The agreement poised to go before the city council was never discussed with AT&T Illinois, the attorney wrote.
According to the city’s report, the two parties were at odds especially about a community buildout. The staff report said AT&T made a verbal agreement to provide U-verse to 93% of the locality, with the remainder served by direct-broadcast satellite. City officials said the lack of a complete buildout might leave the city vulnerable to lawsuits by incumbents Comcast Corp. and Wide Open West LLC, which are required to serve the whole city.
In Quist’s letter, the attorney said AT&T never made the 93% commitment.
AT&T offered to indemnify the city against lawsuits, but city officials felt that would give too much power to the telephone company, according to city documents.

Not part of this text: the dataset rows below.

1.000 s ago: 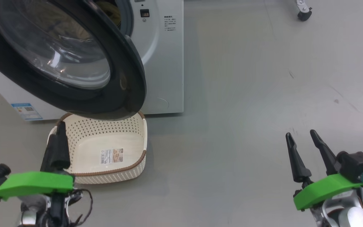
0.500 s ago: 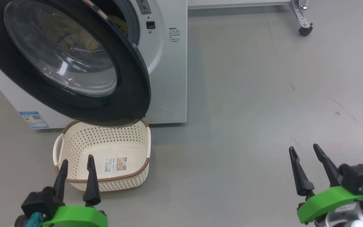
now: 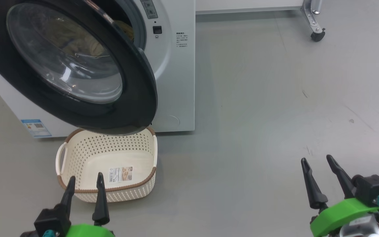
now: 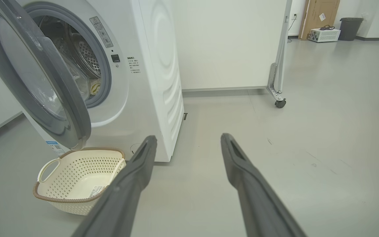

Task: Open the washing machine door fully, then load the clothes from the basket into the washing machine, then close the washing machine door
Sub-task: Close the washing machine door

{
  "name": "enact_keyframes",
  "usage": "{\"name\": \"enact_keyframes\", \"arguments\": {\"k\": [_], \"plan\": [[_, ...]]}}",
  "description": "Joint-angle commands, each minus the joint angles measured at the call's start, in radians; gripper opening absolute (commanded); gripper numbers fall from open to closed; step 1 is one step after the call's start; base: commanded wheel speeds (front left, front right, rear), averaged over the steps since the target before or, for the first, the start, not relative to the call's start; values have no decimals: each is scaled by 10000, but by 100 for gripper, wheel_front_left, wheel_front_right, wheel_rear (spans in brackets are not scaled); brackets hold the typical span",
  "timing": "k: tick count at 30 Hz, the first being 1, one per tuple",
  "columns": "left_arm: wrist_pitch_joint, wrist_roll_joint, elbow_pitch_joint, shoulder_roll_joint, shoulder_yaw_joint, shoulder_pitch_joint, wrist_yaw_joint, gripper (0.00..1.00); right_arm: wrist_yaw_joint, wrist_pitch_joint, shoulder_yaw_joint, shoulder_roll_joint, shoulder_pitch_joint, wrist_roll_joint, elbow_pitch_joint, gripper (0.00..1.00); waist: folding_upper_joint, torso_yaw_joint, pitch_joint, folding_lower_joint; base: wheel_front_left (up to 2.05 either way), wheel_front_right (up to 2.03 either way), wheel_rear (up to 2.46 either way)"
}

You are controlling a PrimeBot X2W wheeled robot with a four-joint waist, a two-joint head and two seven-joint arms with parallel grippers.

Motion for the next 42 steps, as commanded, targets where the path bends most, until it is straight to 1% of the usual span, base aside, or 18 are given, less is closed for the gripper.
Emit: {"name": "enact_keyframes", "arguments": {"k": [1,24,25,26,27,28,35,42], "plan": [[-88,95,-367,166,338,-275,49,100,39,-2,198,-139,-294,-71,-399,100,0,2,9,1,0,0,0],[-122,126,-375,186,198,-312,309,100,39,-19,108,-100,-325,-144,-490,100,0,26,83,1,0,0,0],[-124,125,-376,184,189,-317,318,100,39,-18,93,-98,-323,-141,-491,81,0,32,94,1,0,0,0],[-129,127,-378,183,180,-325,327,100,39,-16,77,-96,-323,-135,-494,44,0,38,107,1,0,0,0],[-135,128,-378,181,171,-336,333,100,39,-19,60,-94,-327,-129,-499,21,0,47,120,1,0,0,0],[-142,125,-374,177,160,-347,337,100,39,-19,45,-92,-330,-123,-502,0,0,59,126,1,0,0,0],[-172,162,-346,172,30,-476,331,100,39,-1,-9,-83,-358,-115,-537,0,0,359,199,1,0,0,0],[-257,231,-323,144,-171,-768,240,100,39,-47,106,-234,-615,-83,-603,0,0,1095,451,1,0,0,0]]}}
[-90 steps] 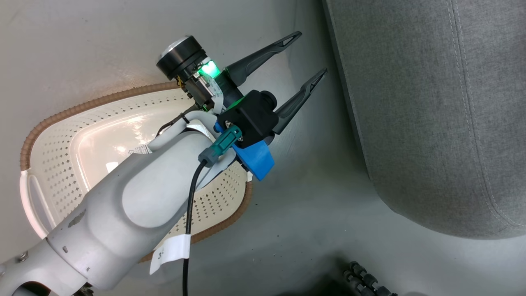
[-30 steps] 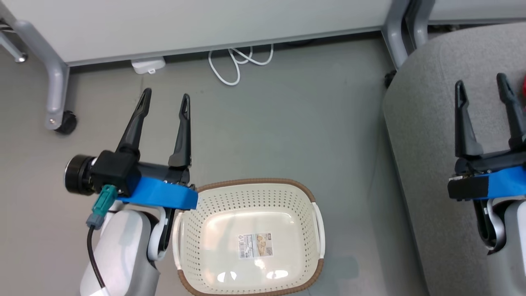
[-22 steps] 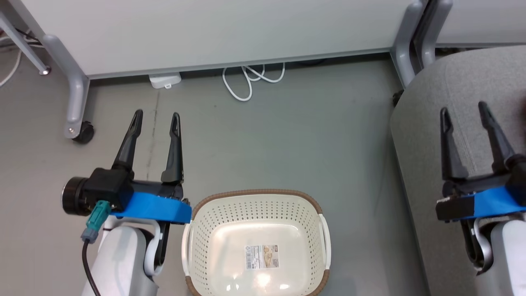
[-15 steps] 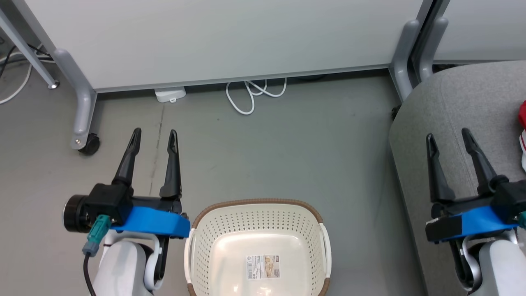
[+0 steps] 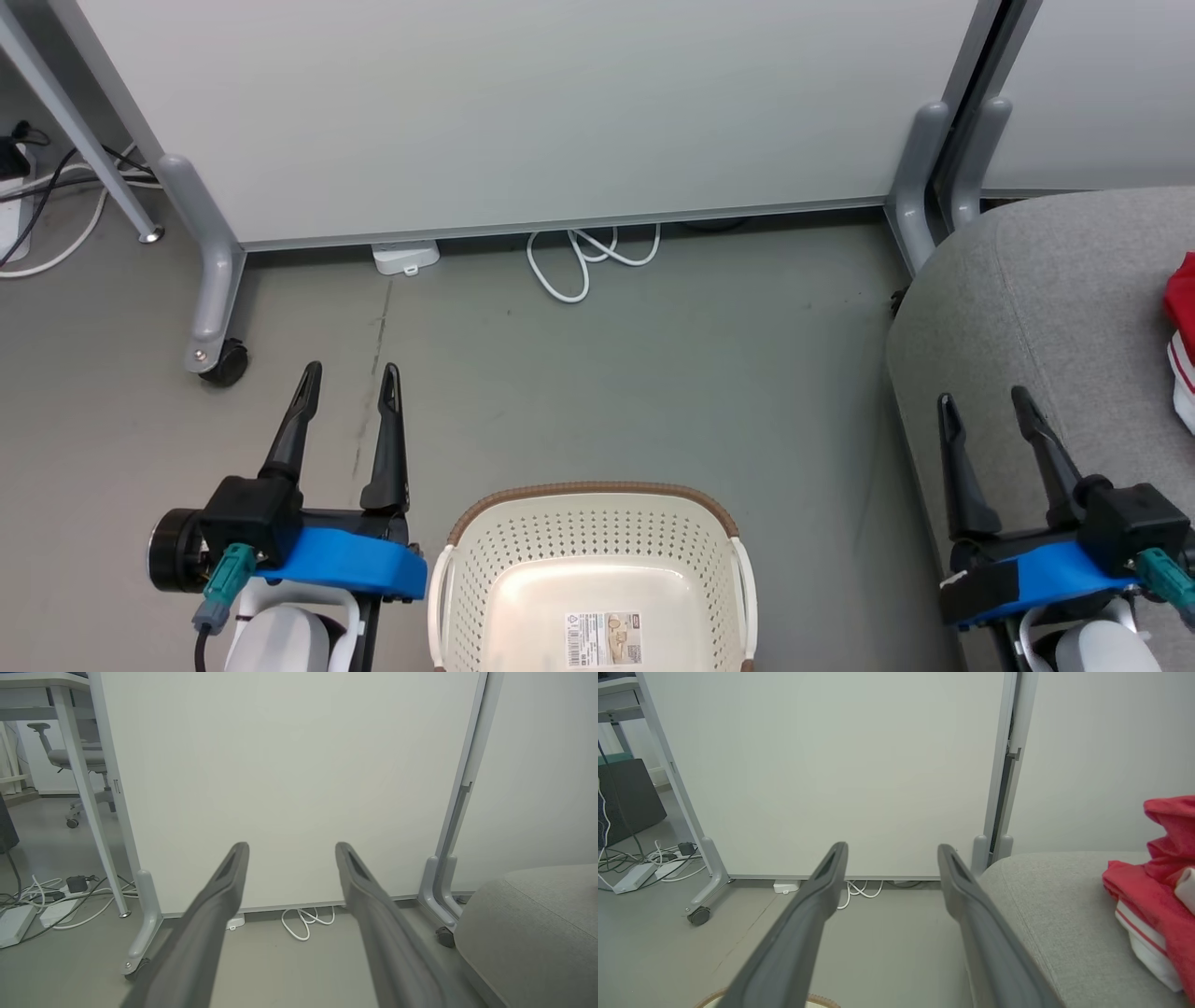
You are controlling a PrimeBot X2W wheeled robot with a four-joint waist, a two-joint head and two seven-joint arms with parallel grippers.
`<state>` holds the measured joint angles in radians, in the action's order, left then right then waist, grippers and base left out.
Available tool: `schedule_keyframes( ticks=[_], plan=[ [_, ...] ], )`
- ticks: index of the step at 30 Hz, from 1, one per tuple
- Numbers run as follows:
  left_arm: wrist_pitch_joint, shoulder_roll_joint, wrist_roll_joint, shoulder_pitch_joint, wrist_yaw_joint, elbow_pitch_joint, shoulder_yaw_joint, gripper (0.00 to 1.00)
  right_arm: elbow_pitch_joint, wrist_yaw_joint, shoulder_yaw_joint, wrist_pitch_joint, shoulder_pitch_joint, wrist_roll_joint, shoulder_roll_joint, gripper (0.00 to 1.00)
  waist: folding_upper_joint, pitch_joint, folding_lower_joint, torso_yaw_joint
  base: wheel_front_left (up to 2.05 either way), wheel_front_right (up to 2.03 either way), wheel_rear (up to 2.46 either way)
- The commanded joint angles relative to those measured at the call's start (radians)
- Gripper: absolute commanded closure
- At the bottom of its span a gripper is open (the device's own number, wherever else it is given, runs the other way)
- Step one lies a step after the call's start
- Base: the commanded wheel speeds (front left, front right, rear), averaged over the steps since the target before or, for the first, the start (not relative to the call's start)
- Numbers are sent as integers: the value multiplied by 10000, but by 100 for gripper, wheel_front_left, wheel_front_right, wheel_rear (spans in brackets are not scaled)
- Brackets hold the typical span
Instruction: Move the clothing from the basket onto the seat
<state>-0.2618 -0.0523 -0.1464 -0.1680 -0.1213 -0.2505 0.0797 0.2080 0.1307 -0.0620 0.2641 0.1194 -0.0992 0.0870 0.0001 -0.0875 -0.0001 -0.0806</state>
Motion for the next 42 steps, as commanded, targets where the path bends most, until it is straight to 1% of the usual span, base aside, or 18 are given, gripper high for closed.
schedule_keyframes(
  ticks=[1, 21, 22, 26, 42],
  plan=[
    [-45, 18, 91, 146, -48, -20, -44, 0, 66, 1, 57, 4, -200, -58, -83, 0, -1, 79, 1, 14, 0, 0, 0],
    [-45, 23, -102, 441, -91, -259, 86, 0, 435, 1, 176, 4, -619, -213, -342, 0, -1, 376, 1, 6, 0, 0, 0],
    [0, 10, -107, 387, -75, -261, 46, 100, 410, 0, 182, 0, -481, -165, -314, 100, -1, 376, 1, 6, 0, 0, 0],
    [56, 12, -188, 666, -75, -542, 42, 100, 750, 0, 179, -34, -537, -233, -332, 100, -1, 380, 1, 8, 0, 0, 0],
    [691, -130, -3404, 637, -73, -412, -201, 100, 655, 0, 18, -837, -429, -3374, -337, 100, -1, 440, 1, 112, 0, 0, 0]
  ],
)
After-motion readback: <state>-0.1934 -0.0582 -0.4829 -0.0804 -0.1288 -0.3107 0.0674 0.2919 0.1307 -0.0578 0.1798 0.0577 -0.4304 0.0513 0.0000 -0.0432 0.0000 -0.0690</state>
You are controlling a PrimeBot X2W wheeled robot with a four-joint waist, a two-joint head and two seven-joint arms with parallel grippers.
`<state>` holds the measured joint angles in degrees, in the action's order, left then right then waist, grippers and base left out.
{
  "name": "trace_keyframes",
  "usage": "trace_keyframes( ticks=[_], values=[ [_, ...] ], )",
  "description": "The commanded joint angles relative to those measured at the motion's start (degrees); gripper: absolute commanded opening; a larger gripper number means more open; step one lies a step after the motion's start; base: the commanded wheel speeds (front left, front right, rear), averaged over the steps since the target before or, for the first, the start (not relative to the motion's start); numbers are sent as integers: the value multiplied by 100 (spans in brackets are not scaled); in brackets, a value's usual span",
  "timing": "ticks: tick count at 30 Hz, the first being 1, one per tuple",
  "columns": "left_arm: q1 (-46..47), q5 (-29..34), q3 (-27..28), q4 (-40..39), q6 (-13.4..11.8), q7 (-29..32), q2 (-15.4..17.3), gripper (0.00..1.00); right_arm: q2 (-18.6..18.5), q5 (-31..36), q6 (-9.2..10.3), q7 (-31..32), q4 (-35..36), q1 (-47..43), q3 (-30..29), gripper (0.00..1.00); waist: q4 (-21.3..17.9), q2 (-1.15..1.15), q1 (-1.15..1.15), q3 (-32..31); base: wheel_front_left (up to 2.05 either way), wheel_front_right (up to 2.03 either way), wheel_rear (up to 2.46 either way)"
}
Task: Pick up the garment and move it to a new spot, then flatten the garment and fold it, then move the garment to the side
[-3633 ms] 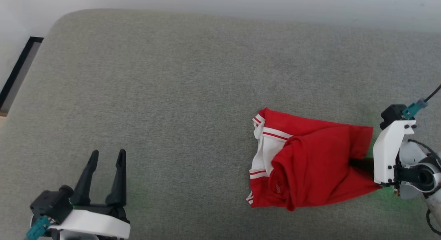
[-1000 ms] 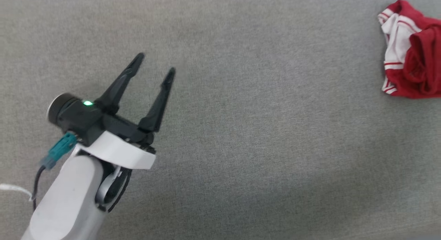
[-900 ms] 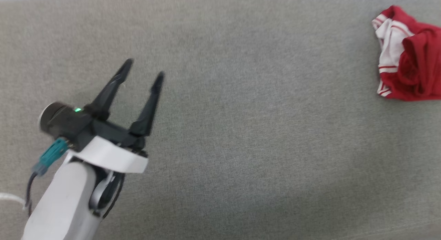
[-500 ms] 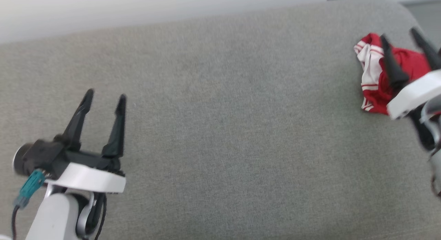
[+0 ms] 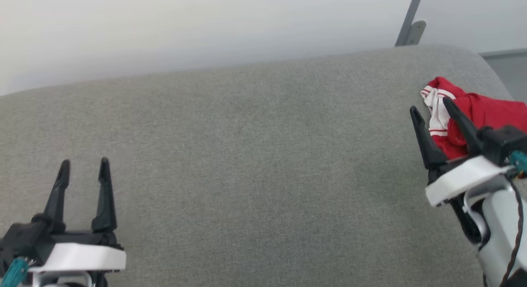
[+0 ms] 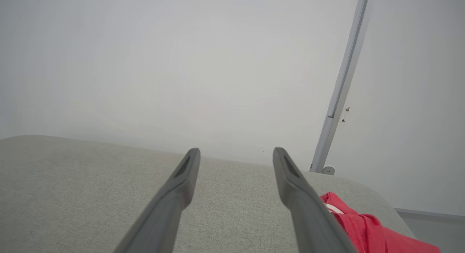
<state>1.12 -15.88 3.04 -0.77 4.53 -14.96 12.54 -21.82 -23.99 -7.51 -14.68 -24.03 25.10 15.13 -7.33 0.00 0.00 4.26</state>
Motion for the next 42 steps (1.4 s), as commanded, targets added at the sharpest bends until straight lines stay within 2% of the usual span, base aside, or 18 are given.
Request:
trace_keyframes(
  ticks=[1, 12, 20, 30, 42],
  values=[
    [-93, 99, 69, -41, -12, -28, -32, 100, 64, 56, 4, -50, 66, -137, -61, 100, 41, 0, 0, -68, 0, 0, 0],
    [-660, 296, 672, -217, 148, -28, -416, 100, 501, 759, 4, -48, 768, -1146, -685, 100, 135, 0, 0, -317, 0, 0, 0],
    [-1037, 323, 1119, -309, 246, -28, -577, 100, 689, 913, 4, -49, 1020, -1688, -1186, 100, 194, 0, 0, -436, 0, 0, 0],
    [-1346, 182, 1232, -272, 292, -28, -616, 100, 878, 990, 4, -50, 1188, -2105, -1503, 100, 246, 0, 0, -525, 0, 0, 0],
    [-1441, -23, 1065, -102, 295, -28, -432, 100, 1012, 1003, 4, -50, 1313, -2337, -1675, 100, 231, 0, 0, -528, 0, 0, 0]
  ],
)
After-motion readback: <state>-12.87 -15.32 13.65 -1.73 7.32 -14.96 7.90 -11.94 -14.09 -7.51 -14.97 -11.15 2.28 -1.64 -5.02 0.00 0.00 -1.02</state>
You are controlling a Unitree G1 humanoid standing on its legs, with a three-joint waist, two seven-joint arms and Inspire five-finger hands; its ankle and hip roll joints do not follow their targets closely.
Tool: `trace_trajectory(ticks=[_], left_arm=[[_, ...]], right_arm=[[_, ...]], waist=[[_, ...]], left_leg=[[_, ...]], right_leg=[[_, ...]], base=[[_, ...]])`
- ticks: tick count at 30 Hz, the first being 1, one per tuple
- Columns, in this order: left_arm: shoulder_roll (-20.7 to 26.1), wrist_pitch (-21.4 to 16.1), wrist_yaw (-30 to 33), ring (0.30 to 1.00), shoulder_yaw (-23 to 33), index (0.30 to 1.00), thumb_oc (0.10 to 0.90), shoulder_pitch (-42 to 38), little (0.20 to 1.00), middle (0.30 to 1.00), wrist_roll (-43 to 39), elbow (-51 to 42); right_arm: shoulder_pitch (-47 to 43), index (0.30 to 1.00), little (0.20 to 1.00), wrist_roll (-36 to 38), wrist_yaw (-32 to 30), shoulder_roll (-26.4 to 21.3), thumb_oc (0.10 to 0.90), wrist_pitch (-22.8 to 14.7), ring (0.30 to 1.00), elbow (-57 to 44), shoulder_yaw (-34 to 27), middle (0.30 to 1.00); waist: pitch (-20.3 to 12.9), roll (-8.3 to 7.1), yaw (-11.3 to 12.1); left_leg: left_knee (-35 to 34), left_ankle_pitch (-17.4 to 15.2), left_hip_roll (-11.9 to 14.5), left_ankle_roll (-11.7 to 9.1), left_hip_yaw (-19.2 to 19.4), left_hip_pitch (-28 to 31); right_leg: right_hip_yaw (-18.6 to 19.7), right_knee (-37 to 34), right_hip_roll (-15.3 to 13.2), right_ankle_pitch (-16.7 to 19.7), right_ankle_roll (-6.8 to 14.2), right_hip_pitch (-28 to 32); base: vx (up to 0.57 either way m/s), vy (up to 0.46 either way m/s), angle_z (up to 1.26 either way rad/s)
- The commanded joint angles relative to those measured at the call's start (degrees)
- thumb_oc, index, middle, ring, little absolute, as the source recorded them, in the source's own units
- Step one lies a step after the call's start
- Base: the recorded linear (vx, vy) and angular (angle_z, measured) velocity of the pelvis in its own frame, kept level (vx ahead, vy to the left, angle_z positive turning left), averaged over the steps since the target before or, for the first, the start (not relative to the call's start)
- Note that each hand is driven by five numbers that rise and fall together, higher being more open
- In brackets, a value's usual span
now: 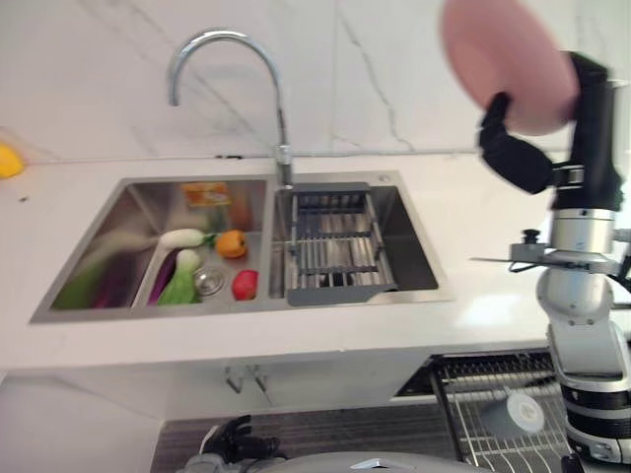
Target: Place the dishes in the dishwasher.
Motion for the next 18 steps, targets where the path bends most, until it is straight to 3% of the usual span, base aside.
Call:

AT&T tried to mute concern about level-playing field challenges, because that language applies to cable operators and AT&T is not a cable operator, the attorney stressed. AT&T’s position has been that its Internet Protocol television service is not a cable service.
If there were a lawsuit, AT&T’s promised $2.7 million prepayment of franchise fees would protect the city against any “baseless cable company action,” Quist wrote.
Given the company’s refutation of information in the city staff report, the City Council did not approve an agreement with AT&T.
AT&T has sued other Illinois communities — including Wheaton, Itasca, North Aurora, Wood Dale, Geneva, Roselle and Carpentersville — in federal court when they either refused to approve company-specific siting permits or put a moratorium on issuing permits.
AT&T Illinois director of public affairs Rob Biederman said the company had reached agreement with Naperville on many points. But the city sought to include a “poison pill” in the agreement (the buildout and other franchise-like elements) that prevents AT&T from deploying competitive video services. The company is reviewing its options, he added.